Friday Florida Law Update

Welcome back to my blog!  It’s Florida law Friday.   On Fridays, I will report on a recent Florida appellate decision.

One issue that always has Florida litigators scratching their heads is Florida’s offer of judgment statute, Fla. Stat. Sec. 768.79.  In Arrowood Indemnity Co. v. Acosta, Inc., 2011 WL 522795 (Fla. 1st DCA Feb. 16, 2011), the First District Court of Appeal reviewed a trial court ruling that Defendant Arrowood’s $1000 offer of judgment failed to meet the good faith requirement.  Despite prevailing on summary judgment, the trial court denied Arrowood’s petition for attorney’s fees.

The underlying claim was based on Arrowood’s denial of insurance coverage.  After Arrowood issued a $1000 offer of judgment, the trial court awarded Arrowood summary judgment two months later.  Denying Arrowood’s post-judgment motion for attorney’s fees, the trial court applied a purely objective standard to determine whether the offer of judgment was made in good faith.  Based on the $10 million in potential liability and “complex legal issues” involved in the case, the Court determined that the offer was not made in good faith.
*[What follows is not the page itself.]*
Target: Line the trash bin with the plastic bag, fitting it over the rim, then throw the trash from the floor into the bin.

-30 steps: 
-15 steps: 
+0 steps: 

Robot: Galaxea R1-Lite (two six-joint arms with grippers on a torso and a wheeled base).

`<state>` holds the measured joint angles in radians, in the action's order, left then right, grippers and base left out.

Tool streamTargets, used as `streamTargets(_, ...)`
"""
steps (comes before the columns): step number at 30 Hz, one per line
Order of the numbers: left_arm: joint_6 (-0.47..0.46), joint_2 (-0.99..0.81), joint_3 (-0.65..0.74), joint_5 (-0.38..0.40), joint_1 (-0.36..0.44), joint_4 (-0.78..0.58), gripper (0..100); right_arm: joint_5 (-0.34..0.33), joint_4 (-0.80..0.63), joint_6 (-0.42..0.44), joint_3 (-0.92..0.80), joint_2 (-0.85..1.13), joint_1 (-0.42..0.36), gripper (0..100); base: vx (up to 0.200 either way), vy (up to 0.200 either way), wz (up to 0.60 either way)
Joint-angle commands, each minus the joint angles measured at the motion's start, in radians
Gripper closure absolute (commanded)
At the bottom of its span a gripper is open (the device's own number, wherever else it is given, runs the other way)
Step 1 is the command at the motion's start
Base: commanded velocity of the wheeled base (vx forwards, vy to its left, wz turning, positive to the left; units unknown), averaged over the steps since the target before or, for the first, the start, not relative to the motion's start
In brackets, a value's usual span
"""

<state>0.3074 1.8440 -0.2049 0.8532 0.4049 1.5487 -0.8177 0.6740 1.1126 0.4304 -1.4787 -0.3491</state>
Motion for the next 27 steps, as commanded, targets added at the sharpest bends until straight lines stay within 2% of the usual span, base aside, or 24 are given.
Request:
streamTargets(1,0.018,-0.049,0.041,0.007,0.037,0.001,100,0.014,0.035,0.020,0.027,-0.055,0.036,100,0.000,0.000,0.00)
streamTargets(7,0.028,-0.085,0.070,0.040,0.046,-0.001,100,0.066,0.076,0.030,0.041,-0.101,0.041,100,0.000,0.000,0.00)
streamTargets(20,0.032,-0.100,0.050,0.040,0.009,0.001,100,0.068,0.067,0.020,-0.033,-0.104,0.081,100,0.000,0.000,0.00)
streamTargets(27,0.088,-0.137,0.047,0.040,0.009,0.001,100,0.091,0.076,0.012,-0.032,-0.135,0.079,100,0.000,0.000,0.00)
The First DCA reversed, holding that the trial court was incorrect to apply a wholly objective standard.  The First DCA held that “whether the offeror has a reasonable basis to support the offer is determined solely by the subjective motivations and beliefs of the offeror.”  However, the court may properly consider objective evidence of facts and circumstances that suggest whether the offeror made the offer with subjective good faith.  The trial court erred in not giving any consideration to Arrowood’s justification for its offer and by basing its ruling exclusively on the objective factors.

The case was remanded to the trial court to reassess the offer of judgment by applying the proper standard.

Hopefully this peels away one layer of confusion relating to proposals for settlement!  Have a great weekend and see you again on Monday!!